Saint-Malo, ses remparts, ses brise-lames, sa plage du Sillon… Mais aussi ses marées humaines au pic de la saison à l’intérieur de ses murs. Comme bon nombre de destinations touristiques, la commune d’Ille-et-Vilaine a cette capacité de passer d’une atmosphère paisible à un tourisme intensif, d’une saison à une autre seulement. Alors que le nombre d’habitants à l’année s’élève à 46.000, la population de la Cité corsaire peut être multipliée jusqu’à 10 à l’intérieur des remparts.
En cela, la Route du Rhum illustre parfaitement la problématique. Organisé tous les quatre ans au départ de la pointe du Grouin, non loin de la ville, l’événement attire deux millions de passionnés de voile. Cet afflux profite sans conteste à l’économie locale.
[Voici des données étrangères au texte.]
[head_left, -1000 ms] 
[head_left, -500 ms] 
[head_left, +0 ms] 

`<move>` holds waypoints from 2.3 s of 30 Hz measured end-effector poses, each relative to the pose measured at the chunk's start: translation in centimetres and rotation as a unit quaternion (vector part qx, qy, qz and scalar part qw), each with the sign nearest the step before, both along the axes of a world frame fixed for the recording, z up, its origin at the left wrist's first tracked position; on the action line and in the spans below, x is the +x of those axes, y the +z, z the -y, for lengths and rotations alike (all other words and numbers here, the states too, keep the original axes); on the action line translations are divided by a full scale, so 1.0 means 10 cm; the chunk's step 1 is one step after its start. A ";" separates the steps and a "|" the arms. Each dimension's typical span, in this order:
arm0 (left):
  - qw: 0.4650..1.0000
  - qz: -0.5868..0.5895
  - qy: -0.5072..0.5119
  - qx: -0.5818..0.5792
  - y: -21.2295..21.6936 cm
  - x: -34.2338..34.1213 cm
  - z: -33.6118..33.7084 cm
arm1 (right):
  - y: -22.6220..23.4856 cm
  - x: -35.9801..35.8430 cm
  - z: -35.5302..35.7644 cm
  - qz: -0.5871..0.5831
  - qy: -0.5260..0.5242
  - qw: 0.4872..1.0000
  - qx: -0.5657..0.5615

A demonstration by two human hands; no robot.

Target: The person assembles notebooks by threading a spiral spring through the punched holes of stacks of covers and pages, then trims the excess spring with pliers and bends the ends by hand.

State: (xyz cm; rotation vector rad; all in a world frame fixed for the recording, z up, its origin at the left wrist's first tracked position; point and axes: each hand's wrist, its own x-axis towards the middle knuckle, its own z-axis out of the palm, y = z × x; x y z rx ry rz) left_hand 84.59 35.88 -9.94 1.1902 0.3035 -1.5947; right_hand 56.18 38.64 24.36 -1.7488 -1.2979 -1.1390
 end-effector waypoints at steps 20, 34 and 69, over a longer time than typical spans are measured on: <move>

Cependant ses conséquences sont néfastes sur l’environnement. Quid des espaces protégés lorsqu’ils sont assaillis par des spectateurs, avides de se positionner aux premières loges lors du départ des nombreux marins ? Quid aussi de la demande en eau qui devient exponentielle, dans un contexte de sécheresse de plus en plus fréquente ?
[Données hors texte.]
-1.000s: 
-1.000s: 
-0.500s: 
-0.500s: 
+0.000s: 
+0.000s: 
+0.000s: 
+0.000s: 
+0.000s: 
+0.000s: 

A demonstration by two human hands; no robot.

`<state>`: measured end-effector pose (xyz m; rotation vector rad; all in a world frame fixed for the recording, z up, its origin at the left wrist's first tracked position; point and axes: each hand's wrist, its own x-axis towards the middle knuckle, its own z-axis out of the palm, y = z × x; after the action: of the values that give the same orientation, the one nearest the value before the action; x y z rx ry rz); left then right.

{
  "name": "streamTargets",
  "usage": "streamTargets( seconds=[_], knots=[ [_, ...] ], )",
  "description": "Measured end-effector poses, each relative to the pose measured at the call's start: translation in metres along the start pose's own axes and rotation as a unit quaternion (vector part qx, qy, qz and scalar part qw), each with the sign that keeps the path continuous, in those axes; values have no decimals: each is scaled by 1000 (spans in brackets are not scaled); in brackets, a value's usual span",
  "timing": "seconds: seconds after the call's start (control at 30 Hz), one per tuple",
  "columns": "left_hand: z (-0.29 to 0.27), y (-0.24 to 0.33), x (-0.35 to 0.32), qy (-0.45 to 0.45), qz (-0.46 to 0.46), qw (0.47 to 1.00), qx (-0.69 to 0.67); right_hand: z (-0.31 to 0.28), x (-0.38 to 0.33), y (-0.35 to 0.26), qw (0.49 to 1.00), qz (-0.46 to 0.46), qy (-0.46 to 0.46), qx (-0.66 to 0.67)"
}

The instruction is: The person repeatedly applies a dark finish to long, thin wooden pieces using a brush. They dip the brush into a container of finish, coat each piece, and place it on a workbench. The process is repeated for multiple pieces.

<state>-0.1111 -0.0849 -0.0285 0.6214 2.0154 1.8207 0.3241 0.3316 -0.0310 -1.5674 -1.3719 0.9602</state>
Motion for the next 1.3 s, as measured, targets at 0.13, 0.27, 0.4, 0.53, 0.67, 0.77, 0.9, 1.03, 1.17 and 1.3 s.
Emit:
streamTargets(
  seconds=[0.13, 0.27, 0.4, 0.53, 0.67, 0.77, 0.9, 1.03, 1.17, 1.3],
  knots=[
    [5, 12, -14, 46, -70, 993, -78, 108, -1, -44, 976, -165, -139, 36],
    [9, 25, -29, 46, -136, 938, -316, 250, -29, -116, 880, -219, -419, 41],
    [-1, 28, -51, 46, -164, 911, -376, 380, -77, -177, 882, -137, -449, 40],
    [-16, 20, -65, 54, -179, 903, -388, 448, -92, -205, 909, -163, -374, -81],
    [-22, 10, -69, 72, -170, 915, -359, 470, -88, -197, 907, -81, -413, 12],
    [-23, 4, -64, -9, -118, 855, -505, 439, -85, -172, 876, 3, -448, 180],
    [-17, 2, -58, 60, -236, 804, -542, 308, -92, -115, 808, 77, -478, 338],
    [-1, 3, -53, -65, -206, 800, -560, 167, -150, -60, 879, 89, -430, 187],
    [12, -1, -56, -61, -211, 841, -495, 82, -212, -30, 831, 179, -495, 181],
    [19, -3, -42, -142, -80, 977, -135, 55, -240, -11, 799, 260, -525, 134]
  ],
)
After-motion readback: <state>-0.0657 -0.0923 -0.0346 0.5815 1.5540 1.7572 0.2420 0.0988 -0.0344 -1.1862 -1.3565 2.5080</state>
Heureusement, les enjeux environnementaux font désormais partie des priorités des politiques publiques. Ils doivent intégrer l’aspect économique. Ainsi, l’office de tourisme entend proposer une image à rebours du surtourisme. « Nous souhaitons montrer que Saint-Malo n’est pas seulement la Cité corsaire en plein cœur de l’été [assaillie de touristes, NDLR]. Nous restons en Bretagne une destination familiale », insiste Lisa Fonlupt, de l’Office de tourisme Saint-Malo baie du Mont-Saint-Michel.